Global and Regional Strategy
- Trials are conducted globally, with potential registrational studies, indicating a strategy aimed at broad regulatory approvals.
- Commercial focus includes Mainland China, Hong Kong, and Macau, showing a targeted regional commercialization plan.
Strategic Partnerships
Collaboration with BIOTECH partners enhances development capabilities and resource sharing, which can accelerate timelines and reduce risk.
DIBAC Platform
The DIBAC platform showcases a robust and strategically diversified pipeline with the following strengths:
Multiple Indications Across Therapy Lines
DB-1419, DB-1418, and DB-1421 are actively progressing, indicating a healthy and expanding portfolio.
Innovative Bispecific Targets
Targets include B7-H3x PD-L1, HER3x EGFR, and one undisclosed, reflecting a focus on novel mechanisms and therapeutic innovation.
Unified Indication Focus
All programs are aimed at solid tumors, allowing for streamlined research, development, and potential cross-program synergies.
Mono Therapy Strategy
All candidates are designed for monotherapy, which can simplify clinical trial design and regulatory pathways, and reduce combination-related complexities.
Global and Regional Development
Programs are in Phase 1 (Global and China) and Preclinical/IND-Enabling, showing both international reach and early-stage innovation.
Commercial and Partnership Potential
Avenzo is listed as a partner for DB-1418, suggesting strategic collaborations and potential for co-development or market expansion.
DUPAC and DIMAC Platform
The image outlines two promising ADC platforms—DUPAC and DIMAC—each targeting distinct therapeutic areas with innovative approaches:
DUPAC Platform – Novel MOA Payload ADC
- Focuses on solid tumours, a major oncology segment.

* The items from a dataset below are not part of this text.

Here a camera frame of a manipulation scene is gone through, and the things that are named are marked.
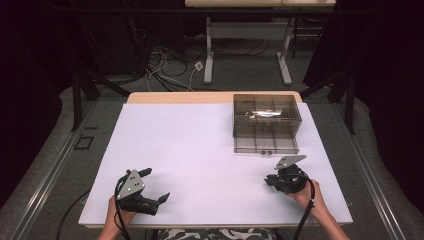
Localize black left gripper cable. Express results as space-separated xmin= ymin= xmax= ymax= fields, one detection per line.
xmin=114 ymin=174 xmax=133 ymax=240

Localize aluminium floor rail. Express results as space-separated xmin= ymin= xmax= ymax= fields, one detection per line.
xmin=9 ymin=99 xmax=98 ymax=240
xmin=332 ymin=102 xmax=408 ymax=240

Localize camouflage pants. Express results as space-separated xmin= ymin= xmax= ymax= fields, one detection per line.
xmin=156 ymin=228 xmax=278 ymax=240

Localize dark curtain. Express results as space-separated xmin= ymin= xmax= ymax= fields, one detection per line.
xmin=334 ymin=0 xmax=424 ymax=214
xmin=0 ymin=0 xmax=64 ymax=212

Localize black floor cable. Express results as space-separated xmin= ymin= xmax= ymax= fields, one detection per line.
xmin=55 ymin=189 xmax=92 ymax=240

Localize white-legged desk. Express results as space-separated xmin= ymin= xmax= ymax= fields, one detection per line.
xmin=184 ymin=0 xmax=337 ymax=86

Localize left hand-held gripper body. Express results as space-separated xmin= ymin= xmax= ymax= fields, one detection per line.
xmin=115 ymin=169 xmax=160 ymax=217

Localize bundle of floor cables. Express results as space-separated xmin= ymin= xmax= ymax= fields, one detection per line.
xmin=143 ymin=44 xmax=196 ymax=93

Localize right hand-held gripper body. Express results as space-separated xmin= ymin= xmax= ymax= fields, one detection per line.
xmin=270 ymin=154 xmax=309 ymax=195

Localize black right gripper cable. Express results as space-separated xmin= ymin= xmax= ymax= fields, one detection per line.
xmin=293 ymin=173 xmax=317 ymax=240

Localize white table mat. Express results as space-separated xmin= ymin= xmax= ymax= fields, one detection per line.
xmin=78 ymin=102 xmax=354 ymax=226

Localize person's right hand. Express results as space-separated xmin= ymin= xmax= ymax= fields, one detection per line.
xmin=288 ymin=179 xmax=329 ymax=219

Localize smoky clear drawer box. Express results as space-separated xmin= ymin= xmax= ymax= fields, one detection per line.
xmin=232 ymin=93 xmax=303 ymax=138

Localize black metal stand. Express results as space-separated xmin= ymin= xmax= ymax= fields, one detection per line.
xmin=70 ymin=71 xmax=132 ymax=133
xmin=299 ymin=71 xmax=356 ymax=135

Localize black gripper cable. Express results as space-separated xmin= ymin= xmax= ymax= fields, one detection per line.
xmin=293 ymin=173 xmax=317 ymax=240
xmin=114 ymin=174 xmax=133 ymax=240

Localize person's left hand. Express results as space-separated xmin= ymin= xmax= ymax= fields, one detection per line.
xmin=105 ymin=195 xmax=137 ymax=234

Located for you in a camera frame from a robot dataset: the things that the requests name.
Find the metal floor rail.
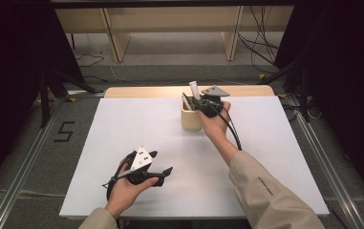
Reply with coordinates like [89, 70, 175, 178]
[285, 94, 364, 229]
[0, 94, 67, 229]

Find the person's right hand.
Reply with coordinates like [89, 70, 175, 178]
[196, 100, 232, 148]

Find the light wooden bench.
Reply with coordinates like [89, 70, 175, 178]
[54, 5, 295, 63]

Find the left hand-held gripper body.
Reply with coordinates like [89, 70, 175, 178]
[122, 146, 166, 187]

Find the left hand-held gripper cable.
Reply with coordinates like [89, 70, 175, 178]
[101, 151, 138, 202]

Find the black tripod stand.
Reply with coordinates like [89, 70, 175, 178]
[37, 67, 105, 129]

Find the hand-held gripper cable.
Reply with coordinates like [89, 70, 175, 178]
[210, 102, 244, 152]
[101, 151, 138, 202]

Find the black curtain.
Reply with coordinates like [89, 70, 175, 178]
[0, 0, 86, 201]
[273, 0, 364, 204]

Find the right hand-held gripper cable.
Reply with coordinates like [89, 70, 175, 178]
[210, 102, 244, 152]

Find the beige square pen cup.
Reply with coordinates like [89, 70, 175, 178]
[181, 95, 204, 131]

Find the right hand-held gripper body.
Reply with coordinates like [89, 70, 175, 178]
[195, 84, 231, 119]

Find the person's left hand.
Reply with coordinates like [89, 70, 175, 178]
[104, 155, 161, 219]

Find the black floor cable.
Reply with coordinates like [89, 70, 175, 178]
[75, 53, 106, 68]

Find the black metal stand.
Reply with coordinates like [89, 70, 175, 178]
[260, 58, 315, 124]

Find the white table board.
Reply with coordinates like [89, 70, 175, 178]
[58, 95, 331, 220]

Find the bundle of black cables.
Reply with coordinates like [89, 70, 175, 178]
[237, 5, 281, 74]

- Utilises a unique mechanism-of-action payload, suggesting innovation in ADC design.
- Global IND-enabling status indicates readiness for clinical advancement.
DIMAC Platform – Immuno-Modulating ADC
- Targets BDCA2, a novel immunological pathway.
- Addresses high unmet needs in autoimmune conditions.
- Positioned for global development, enhancing market potential.